On ne niera pas qu'un grand nombre de personnes sont tout à fait incapables d'attention soutenue, d'observation exacte, et de raisonnement juste. Elles sont incapables de saisir nettement un problème et d'y appliquer leur attention; elles usent des mots sans y attacher un sens défini; elles nourrissent des croyances sans comprendre la vraie signification de ce qu'elles affirment; elles s'égarent en discours incohérents sur les sujets qu'elles tentent de discuter; elles croient selon leurs craintes, selon leurs affections, selon leurs intérêts et prennent des préjugés ou de vagues sentiments pour des convictions solidement fondées. Or, ce sont là des défauts intellectuels que n'a pas à redouter celui qui s'applique à acquérir une connaissance suffisante des sciences physiques. Dans ce travail, il lui faut concentrer son attention, saisir clairement la signification définie des termes, soumettre avec humilité et persévérance son intelligence aux faits, et franchir avec patience les degrés successifs par lesquels les résultats ont été obtenus. Il ne parvient à savoir qu'autant qu'il est l'humble ministre et l’honnête interprète de la nature ou qu'il marche sur les traces de ceux qui, ayant été heureusement l'un et l'autre, ont formulé la science. Pour peu que, dans son étude, il dévie de la vraie méthode, sa connaissance est imparfaite ou erronée. Cela étant, il semble que, bien évidemment, rien n'est plus propre à fortifier et à développer les facultés intellectuelles, car l'étude des sciences naturelles ne donne pas seulement la connaissance de faits particuliers, elle fait contracter à l'esprit une habitude précieuse, l'habitude d'observer avec soin et de raisonner avec rigueur, qui lui servira dans toutes les autres recherches. L'avantage n'est pas seulement dans le pouvoir résultant d'un plus grand savoir, mais dans un pouvoir plus grand d'acquérir du savoir; le développement intellectuel marche parallèlement à l'évolution de la nature.

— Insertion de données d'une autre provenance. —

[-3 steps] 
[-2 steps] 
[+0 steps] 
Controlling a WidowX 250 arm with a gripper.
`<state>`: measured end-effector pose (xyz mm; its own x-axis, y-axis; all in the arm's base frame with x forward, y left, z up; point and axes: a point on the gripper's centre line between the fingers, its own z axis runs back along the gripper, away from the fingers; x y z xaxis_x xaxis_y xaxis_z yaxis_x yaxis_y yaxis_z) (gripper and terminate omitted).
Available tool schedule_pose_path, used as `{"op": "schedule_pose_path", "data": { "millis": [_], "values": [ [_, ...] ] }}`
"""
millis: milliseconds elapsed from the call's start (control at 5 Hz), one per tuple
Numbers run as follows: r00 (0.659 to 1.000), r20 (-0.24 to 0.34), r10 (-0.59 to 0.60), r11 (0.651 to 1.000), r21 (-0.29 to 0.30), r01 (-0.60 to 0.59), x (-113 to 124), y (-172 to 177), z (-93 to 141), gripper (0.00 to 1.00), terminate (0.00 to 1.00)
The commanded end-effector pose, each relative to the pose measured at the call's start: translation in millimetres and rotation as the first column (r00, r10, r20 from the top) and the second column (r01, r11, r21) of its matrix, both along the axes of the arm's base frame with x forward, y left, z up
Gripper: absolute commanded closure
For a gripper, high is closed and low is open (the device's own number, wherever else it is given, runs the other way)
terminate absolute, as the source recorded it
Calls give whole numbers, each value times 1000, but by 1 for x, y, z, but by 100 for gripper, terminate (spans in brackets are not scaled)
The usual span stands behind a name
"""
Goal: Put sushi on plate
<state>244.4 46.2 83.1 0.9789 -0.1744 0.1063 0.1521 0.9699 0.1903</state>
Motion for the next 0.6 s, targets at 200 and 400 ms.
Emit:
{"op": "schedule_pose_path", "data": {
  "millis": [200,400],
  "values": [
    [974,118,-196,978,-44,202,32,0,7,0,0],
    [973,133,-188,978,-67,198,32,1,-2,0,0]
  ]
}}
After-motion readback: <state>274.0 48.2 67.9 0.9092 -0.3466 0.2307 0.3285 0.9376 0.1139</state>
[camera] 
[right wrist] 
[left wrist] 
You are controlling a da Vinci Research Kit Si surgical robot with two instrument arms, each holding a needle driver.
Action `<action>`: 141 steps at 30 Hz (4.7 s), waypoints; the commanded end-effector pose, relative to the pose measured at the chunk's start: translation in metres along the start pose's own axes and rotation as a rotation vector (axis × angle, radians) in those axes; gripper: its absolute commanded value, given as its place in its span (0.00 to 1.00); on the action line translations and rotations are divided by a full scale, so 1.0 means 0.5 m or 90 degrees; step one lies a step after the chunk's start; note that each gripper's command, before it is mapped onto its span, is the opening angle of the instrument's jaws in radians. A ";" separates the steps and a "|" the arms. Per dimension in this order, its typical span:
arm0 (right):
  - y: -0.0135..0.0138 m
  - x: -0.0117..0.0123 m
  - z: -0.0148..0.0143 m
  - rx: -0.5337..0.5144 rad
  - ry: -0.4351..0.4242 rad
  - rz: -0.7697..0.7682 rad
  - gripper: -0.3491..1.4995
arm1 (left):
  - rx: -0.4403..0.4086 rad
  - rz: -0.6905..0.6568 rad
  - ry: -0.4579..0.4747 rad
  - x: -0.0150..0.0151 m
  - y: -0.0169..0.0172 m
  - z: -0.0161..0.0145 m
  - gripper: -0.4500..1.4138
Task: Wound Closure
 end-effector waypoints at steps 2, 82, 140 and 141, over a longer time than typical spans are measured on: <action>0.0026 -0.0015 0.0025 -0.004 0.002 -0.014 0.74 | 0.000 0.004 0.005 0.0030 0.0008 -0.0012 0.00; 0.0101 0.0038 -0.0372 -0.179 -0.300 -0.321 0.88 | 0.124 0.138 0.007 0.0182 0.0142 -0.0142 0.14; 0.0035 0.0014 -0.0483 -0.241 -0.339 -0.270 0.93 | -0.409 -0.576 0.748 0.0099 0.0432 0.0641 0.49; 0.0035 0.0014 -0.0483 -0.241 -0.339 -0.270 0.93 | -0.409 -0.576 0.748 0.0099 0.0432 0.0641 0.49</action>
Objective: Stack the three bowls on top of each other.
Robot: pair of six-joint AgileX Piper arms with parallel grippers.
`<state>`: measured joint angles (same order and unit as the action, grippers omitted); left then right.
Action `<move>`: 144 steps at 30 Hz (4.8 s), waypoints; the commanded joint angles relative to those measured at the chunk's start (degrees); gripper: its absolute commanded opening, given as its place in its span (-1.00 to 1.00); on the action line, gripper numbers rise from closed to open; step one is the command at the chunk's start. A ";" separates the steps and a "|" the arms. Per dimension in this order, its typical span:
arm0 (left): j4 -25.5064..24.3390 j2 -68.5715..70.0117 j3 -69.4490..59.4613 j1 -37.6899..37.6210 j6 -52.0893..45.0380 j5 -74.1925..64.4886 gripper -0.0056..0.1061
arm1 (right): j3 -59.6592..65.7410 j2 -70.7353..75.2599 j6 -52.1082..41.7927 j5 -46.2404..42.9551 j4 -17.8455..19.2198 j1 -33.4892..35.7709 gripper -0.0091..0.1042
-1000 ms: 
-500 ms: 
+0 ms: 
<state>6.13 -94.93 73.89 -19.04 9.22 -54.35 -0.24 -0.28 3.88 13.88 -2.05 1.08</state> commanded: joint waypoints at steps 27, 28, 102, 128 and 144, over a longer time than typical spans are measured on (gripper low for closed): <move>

Plus les pensées de l'homme reflètent avec fidélité la nature dans un de ses domaines, plus les autres domaines s'y viendront facilement refléter; car, en tant qu'il s'agit des procédés de l'intelligence pour l'acquérir, une science bien sue contient implicitement toutes les sciences. L'entendement préalablement rompu au service de l'une d'elles devient par là même virtuellement maître des autres.